In 1988, TV Guide was sold to Rupert Murdoch—a flamboyant Australian entrepreneur associated with sensational journalism—who was accumulating a vast entertainment empire. TV Guide joined the London Times, the Fox television network, Twentieth Century Fox movie studio, Harper and Row publishers, and dozens of other publications and companies as part of Murdoch News Corporation. Murdoch continued and expanded the TV Guide tradition of entertainment coverage that is both entertaining and thoughtful. Senator Paul Simon gave the TV Guide report on television violence much credit for encouraging Congressional hearings about television violence, and the Public Relations Service Council also acknowledged the magazine's role in prompting them to set ethical standards for video news releases. Along with the serious side of television reportage, Murdoch brought some of the flashy side of television to TV Guide. In 1998, the first annual TV Guide Awards Show was broadcast, with winners selected by reader vote, and the USA Network has signed a deal to produce several TV Guide specials.
In 1998, News Corp. sold TV Guide to Tele-Communication Incorporated (TCI), one of the major cable companies in the United States. Competing not only with the Sunday newspaper pull-outs but also with new print competitors like Time, Inc.'s Entertainment Weekly and the cable on-screen guides, the circulation of TV Guide began to slip. Acquisition by TCI, however, marries the venerable and highly recognized TV Guide name with cable. A "TV Guide Channel" runs continuously to inform viewers of programming, and an online TV Guide magazine offers readers instant links to a variety of entertainment sites. Even the familiar pocket-sized digest format will change when TV Guide puts out its first full-sized edition in the late 1990s, offering reviews and commentaries for the first time on theatrical release movies as well as television.
As TV Guide changes with the times, it also offers a link to a simpler time—the early days of television when viewers, not yet inundated with entertainment, eagerly awaited news of the week's programs supplemented with pictures and stories about the stars.

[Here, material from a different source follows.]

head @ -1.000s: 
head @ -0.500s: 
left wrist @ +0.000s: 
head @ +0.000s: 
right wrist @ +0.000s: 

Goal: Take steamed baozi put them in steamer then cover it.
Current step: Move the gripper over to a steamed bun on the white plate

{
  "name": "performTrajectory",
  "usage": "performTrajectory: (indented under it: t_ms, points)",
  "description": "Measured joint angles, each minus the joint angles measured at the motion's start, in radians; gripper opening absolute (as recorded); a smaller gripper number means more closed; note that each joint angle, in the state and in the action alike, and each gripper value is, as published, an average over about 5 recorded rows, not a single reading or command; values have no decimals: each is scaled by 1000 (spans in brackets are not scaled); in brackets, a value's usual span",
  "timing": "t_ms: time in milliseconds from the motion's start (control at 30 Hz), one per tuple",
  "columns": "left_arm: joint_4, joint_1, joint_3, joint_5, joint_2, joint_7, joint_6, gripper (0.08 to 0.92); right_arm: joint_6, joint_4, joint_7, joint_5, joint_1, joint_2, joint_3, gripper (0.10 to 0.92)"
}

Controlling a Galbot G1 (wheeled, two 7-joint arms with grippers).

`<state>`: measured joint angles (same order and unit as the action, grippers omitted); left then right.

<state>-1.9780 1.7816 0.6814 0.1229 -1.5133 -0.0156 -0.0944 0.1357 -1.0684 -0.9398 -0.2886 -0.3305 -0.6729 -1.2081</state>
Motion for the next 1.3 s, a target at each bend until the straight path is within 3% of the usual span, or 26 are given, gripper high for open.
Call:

Viewers appreciated a journal that took the new medium as seriously as they did, and they devoured the magazine that was all about television—right down to the crossword puzzle. In the 1960s, Marshal McLuhan envisioned a global community with television at its center. Television has no doubt been a huge force in modern culture, but not perhaps in the way he foresaw. By the late 1990s, there are more television stations and more different kinds of programming than could have been imagined at the birth of the medium. Though there are hundreds of channel and program guides, TV Guide was the first and, to many American viewers, the only "real" guide to the exciting world promised by television. A glance back through the past issues of TV Guide provides a good chronicle of what television has been and what it has to say for itself.
Kerwin, Ann Marie. "TV Guide Turns Gaze to Big Screen." Advertising Age. Vol. 69, No. 17, April 27, 1998, 62.